A LeapfrogAI API-compatible vllm wrapper for quantized and un-quantized model inferencing across GPU infrastructures.
See the LeapfrogAI documentation website for system requirements and dependencies.
- LeapfrogAI API for a fully RESTful application
The default model that comes with this backend in this repository's officially released images is a 4-bit quantization of the Synthia-7b model.
All of the commands in this sub-section are executed within this packages/vllm
sub-directory.
Optionally, you can specify a different model during Zarf creation:
uds zarf package create --confirm --set MODEL_REPO_ID=defenseunicorns/Hermes-2-Pro-Mistral-7B-4bit-32g --set MODEL_REVISION=main
If you decide to use a different model, there will likely be a need to change generation and engine runtime configurations, please see the Zarf Package Config and the values override file for details on what runtime parameters can be modified.

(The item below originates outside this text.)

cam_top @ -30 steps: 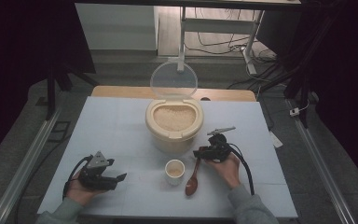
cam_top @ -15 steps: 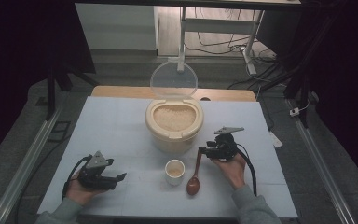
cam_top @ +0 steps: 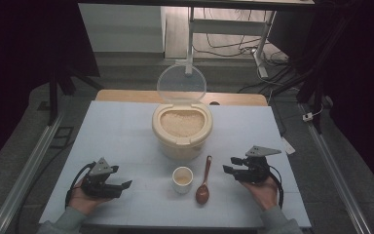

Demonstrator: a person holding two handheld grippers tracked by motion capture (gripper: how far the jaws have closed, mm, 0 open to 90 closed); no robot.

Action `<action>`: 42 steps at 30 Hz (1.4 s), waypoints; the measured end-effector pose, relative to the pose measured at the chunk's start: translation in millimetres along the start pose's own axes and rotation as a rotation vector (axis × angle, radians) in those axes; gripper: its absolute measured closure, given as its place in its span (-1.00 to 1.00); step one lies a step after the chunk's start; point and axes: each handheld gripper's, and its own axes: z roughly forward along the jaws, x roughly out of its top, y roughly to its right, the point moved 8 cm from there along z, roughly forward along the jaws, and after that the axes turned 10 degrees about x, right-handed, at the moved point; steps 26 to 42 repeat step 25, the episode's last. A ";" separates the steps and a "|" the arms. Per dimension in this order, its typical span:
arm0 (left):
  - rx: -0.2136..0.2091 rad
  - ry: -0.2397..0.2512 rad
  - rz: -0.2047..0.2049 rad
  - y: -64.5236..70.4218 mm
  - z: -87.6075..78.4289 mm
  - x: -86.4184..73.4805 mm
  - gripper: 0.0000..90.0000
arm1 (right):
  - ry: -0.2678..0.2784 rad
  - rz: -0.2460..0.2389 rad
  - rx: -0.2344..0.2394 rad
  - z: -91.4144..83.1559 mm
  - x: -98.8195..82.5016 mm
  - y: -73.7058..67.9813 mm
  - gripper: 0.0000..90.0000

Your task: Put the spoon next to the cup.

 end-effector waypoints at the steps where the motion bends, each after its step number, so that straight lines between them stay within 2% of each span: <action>1: 0.000 0.001 0.000 0.0 -0.2 0.1 -0.49 | -0.002 -0.008 -0.004 -3.9 -2.5 -0.5 0.04; 5: -0.001 0.005 -0.004 -0.1 -0.8 0.5 -0.49 | 0.007 -0.033 0.005 -17.0 -10.1 -3.4 0.04; 10: -0.002 0.010 -0.010 -0.7 -1.5 1.1 -0.49 | 0.024 -0.040 0.033 -27.1 -18.1 -9.1 0.04; 14: -0.003 0.013 -0.011 -0.2 -1.8 1.6 -0.49 | 0.019 -0.046 0.027 -31.1 -22.8 -9.2 0.04; 25: -0.002 0.018 -0.009 -0.3 -2.2 1.9 -0.50 | 0.012 -0.068 0.020 -30.6 -24.5 -9.6 0.04; 42: -0.002 0.018 -0.009 -0.3 -2.2 1.9 -0.50 | 0.012 -0.068 0.020 -30.6 -24.5 -9.6 0.04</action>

These parameters are model-specific, and can be found in the HuggingFace model cards and/or configuration files (e.g., prompt templates).

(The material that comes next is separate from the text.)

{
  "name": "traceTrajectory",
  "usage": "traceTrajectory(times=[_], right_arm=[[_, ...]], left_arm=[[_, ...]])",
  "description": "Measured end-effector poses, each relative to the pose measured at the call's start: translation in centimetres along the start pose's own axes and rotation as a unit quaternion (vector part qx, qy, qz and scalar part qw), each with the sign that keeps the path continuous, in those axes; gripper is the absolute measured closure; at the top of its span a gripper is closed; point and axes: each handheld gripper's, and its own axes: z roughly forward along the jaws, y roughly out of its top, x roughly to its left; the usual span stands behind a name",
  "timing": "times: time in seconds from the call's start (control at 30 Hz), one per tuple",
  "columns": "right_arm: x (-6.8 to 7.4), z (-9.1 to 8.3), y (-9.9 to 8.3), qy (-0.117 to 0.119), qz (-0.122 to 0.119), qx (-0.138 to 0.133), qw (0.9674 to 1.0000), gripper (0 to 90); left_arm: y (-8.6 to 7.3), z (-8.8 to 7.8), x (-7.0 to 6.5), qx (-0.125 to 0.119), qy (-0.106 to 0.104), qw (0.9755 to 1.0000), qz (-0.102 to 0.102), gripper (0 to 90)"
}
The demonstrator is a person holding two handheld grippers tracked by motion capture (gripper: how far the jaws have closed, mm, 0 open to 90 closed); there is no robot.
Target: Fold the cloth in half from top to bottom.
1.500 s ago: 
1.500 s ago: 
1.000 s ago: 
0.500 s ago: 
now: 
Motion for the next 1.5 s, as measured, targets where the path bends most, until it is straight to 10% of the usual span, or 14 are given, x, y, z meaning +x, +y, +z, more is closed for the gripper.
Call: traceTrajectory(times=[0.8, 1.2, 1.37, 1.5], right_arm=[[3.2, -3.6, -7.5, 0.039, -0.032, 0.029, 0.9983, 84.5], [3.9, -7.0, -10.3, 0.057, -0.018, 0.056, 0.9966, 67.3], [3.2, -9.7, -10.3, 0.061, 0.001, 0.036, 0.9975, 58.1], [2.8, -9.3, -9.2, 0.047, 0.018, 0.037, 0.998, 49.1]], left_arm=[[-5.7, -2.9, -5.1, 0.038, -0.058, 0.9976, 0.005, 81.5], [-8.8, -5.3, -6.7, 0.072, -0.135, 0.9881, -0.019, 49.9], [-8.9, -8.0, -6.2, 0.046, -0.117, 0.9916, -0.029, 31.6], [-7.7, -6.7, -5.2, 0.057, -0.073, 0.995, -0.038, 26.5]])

For example, during Zarf deployment, you can override the Zarf Package Config defaults by doing the following:
uds zarf package deploy zarf-package-vllm-amd64-dev.tar.zst --confirm --set ENFORCE_EAGER=True
To build and deploy the vllm backend Zarf package into an existing UDS Kubernetes cluster:
Important
Execute the following commands from the root of the LeapfrogAI repository
pip install 'huggingface_hub[cli,hf_transfer]' # Used to download the model weights from huggingface
make build-vllm LOCAL_VERSION=dev
uds zarf package deploy packages/vllm/zarf-package-vllm-*-dev.tar.zst --confirm
In local development the config.yaml and .env.example must be modified if the model has changed away from the default. The LeapfrogAI SDK picks up the config.yaml
automatically, and the .env
must be sourced into the Python environment.
Important
Execute the following commands from this sub-directory
Create a .env
file based on the .env.example
:
cp .env.example .env
source .env
As necessary, modify the existing config.yaml
:
vim config.yaml
To run the vllm backend locally:
# Install dev and runtime dependencies
make install
# Clone Model
python src/model_download.py
# Start the model backend
make dev
To run the Docker container, use the following Makefile commands. LOCAL_VERSION
must be consistent across the two Make commands.
In the root of the LeapfrogAI repository:
LOCAL_VERSION=dev make sdk-wheel
In the root of this vLLM sub-directory:
LOCAL_VERSION=dev make docker